Già dalla premessa del suo romanzo principale, Svevo afferma
evidentemente il crollo di qualunque tipo di verità assoluta ed incontestabile:
la lettera del dottor S., infatti, dichiara apertamente come il manoscritto con
cui il lettore si appresta a confrontarsi sia in realtà un misto di verità e
menzogna. Il racconto fatto da Zeno, dunque, di vari episodi significativi
della propria vita è composto da questi due elementi, che appaiono del tutto
indistricabili: non si può, infatti, espungere gli elementi falsi da quelli
veritieri, perché la narrazione viene condotta dall'interno di un personaggio
che, soffrendo di una forma di nevrosi, non può essere per nulla oggettivo
sugli oggetti della propria "malattia". L'ottica di Zeno è, in realtà, l'unica
ottica presentata al lettore; e la scoperta della realtà dei fatti rimane una
chimera. Svevo mostra così il punto d'arrivo del proprio percorso di
allontanamento dal positivismo, in quanto rifiuta la possibilità di conoscere
la realtà in modo assolutamente univoco, per avvicinarsi ai "maestri del
sospetto" della cultura occidentale, quali Marx, Nietzche e Freud, e a Schopenauer,
che dell'approccio critico alla realtà di questi pensatori era stato il
precursore. Ma anche questo accostamento di Svevo ad alcuni filosofi non deve
far pensare ad una completa adesione: in molti casi, infatti, si assisterà
soltanto alla ripresa di alcuni concetti in una prospettiva prevalentemente
conoscitiva, piuttosto che risolutiva. Ne è un esempio la critica al marxismo
mossa con l'apologo "La tribù", oppure il rifiuto della noluntas schopenhaueriana come soluzione al dolore universale.

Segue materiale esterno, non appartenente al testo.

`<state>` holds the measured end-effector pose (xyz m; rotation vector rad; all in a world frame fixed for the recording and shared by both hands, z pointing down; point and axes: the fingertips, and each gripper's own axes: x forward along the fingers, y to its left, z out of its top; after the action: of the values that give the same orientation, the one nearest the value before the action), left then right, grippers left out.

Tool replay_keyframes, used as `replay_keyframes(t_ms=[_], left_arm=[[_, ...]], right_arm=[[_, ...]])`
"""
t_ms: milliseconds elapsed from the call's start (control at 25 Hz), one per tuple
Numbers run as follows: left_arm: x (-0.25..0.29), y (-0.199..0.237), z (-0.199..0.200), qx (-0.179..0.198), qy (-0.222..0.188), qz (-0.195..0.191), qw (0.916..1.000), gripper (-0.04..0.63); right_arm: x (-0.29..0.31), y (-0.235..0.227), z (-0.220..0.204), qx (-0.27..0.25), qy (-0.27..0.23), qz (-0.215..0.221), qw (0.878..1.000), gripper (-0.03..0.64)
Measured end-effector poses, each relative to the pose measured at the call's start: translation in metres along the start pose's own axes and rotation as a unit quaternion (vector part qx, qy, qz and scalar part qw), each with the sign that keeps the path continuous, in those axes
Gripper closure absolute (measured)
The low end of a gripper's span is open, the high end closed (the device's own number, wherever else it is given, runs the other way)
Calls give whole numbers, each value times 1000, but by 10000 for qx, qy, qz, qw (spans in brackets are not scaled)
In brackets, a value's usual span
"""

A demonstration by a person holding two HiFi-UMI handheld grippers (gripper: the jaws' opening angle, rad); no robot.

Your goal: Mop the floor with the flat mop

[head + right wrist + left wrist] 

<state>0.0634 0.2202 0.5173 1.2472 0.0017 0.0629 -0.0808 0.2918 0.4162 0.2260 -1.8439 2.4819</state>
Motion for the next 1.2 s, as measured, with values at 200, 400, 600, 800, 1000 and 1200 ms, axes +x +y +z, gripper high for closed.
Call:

Anche la psicanalisi, fulcro di tutto il romanzo non solo in
quanto suo argomento, ma soprattutto, come afferma il critico Saccone, in
quanto "è inscritta programmaticamente nel progetto sveviano (.) e perciò
imponeva l'uso di categorie interpretative che la psicoanalisi stessa ha
interpretato",
è affrontata con spirito estremamente critico. Svevo, infatti, non la intende
come un'efficace terapia medica (influenzato in questo anche dalla propria
esperienza biografica: il proprio cognato, in cura presso lo stesso Freud, non
era riuscito a risolvere i propri problemi ed aveva finito per suicidarsi), e
neppure come un'efficace ideologia che possa descrivere l'intero sistema
sociale; preferisce, invece, limitarsi ad intenderla come uno strumento
conoscitivo, attraverso il quale è possibile, almeno in parte, cercare quei
barlumi di verità che ancora risulta possibile recuperare. È infatti il caso
degli innumerevoli segnali che Svevo dissemina tra le pieghe delle pagine
redatte da Zeno; un esempio lampante ne è il lapsus in occasione del funerale
del cognato. Questo episodio, infatti, ben lungi dall'essere una sbadata
dimenticanza come invece vorrebbe farci credere lo Zeno auctor, è in realtà l'emblema di quanta antipatia il protagonista
nutra, per quanto segretamente, per Guido, il quale peraltro ricorda gli
antagonisti già presenti negli altri romanzi di Svevo, quali per esempio lo
Stefano Balli di Senilità oppure il Macario
di Una vita. L'importanza data alla
psicanalisi ha portato un altro critico, Mario Lavagetto, a vedere l'intero
romanzo come una sorta di "compendio" della Psicopatologia
della vita quotidiana, e proprio l'episodio del funerale scambiato è la
base di una tale interpretazione. Appare dunque assolutamente necessario anche
per la comprensione del romanzo, oltre che per inquadrare l'intero periodo
storico, esaminare il pensiero freudiano.